**Data extract:**

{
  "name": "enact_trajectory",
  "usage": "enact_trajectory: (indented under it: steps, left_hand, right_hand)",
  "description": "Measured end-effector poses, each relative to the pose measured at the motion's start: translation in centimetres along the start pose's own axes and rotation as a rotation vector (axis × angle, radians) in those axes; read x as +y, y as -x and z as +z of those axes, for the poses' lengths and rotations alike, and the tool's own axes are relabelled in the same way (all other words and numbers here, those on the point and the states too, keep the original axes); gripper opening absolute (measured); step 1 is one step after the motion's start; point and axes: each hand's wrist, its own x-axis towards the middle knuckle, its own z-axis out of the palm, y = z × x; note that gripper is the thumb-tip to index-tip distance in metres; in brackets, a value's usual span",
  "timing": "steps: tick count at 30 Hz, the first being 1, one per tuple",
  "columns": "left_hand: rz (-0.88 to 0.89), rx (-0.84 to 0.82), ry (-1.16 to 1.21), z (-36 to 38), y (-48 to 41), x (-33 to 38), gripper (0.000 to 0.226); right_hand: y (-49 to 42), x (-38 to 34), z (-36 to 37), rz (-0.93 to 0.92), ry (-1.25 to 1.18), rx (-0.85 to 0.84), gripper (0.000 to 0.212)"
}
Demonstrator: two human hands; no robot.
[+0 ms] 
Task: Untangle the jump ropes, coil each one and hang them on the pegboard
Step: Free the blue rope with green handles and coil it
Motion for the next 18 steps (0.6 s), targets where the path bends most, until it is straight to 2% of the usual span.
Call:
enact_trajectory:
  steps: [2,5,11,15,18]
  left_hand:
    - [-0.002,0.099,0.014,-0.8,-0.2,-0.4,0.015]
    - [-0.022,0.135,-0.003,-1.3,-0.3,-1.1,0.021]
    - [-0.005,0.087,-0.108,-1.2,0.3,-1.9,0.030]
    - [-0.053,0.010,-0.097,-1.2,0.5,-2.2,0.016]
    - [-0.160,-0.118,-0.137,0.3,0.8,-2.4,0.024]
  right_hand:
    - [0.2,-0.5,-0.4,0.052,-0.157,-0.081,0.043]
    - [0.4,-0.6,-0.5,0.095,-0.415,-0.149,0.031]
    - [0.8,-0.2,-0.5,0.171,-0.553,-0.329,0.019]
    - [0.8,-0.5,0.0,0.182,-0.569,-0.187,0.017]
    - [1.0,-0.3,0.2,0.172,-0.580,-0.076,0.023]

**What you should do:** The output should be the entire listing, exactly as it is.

**Your response:**
{
  "name": "enact_trajectory",
  "usage": "enact_trajectory: (indented under it: steps, left_hand, right_hand)",
  "description": "Measured end-effector poses, each relative to the pose measured at the motion's start: translation in centimetres along the start pose's own axes and rotation as a rotation vector (axis × angle, radians) in those axes; read x as +y, y as -x and z as +z of those axes, for the poses' lengths and rotations alike, and the tool's own axes are relabelled in the same way (all other words and numbers here, those on the point and the states too, keep the original axes); gripper opening absolute (measured); step 1 is one step after the motion's start; point and axes: each hand's wrist, its own x-axis towards the middle knuckle, its own z-axis out of the palm, y = z × x; note that gripper is the thumb-tip to index-tip distance in metres; in brackets, a value's usual span",
  "timing": "steps: tick count at 30 Hz, the first being 1, one per tuple",
  "columns": "left_hand: rz (-0.88 to 0.89), rx (-0.84 to 0.82), ry (-1.16 to 1.21), z (-36 to 38), y (-48 to 41), x (-33 to 38), gripper (0.000 to 0.226); right_hand: y (-49 to 42), x (-38 to 34), z (-36 to 37), rz (-0.93 to 0.92), ry (-1.25 to 1.18), rx (-0.85 to 0.84), gripper (0.000 to 0.212)"
}
Demonstrator: two human hands; no robot.
[+0 ms] 
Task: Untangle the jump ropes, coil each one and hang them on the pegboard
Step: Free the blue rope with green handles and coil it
Motion for the next 18 steps (0.6 s), targets where the path bends most, until it is straight to 2% of the usual span.
Call:
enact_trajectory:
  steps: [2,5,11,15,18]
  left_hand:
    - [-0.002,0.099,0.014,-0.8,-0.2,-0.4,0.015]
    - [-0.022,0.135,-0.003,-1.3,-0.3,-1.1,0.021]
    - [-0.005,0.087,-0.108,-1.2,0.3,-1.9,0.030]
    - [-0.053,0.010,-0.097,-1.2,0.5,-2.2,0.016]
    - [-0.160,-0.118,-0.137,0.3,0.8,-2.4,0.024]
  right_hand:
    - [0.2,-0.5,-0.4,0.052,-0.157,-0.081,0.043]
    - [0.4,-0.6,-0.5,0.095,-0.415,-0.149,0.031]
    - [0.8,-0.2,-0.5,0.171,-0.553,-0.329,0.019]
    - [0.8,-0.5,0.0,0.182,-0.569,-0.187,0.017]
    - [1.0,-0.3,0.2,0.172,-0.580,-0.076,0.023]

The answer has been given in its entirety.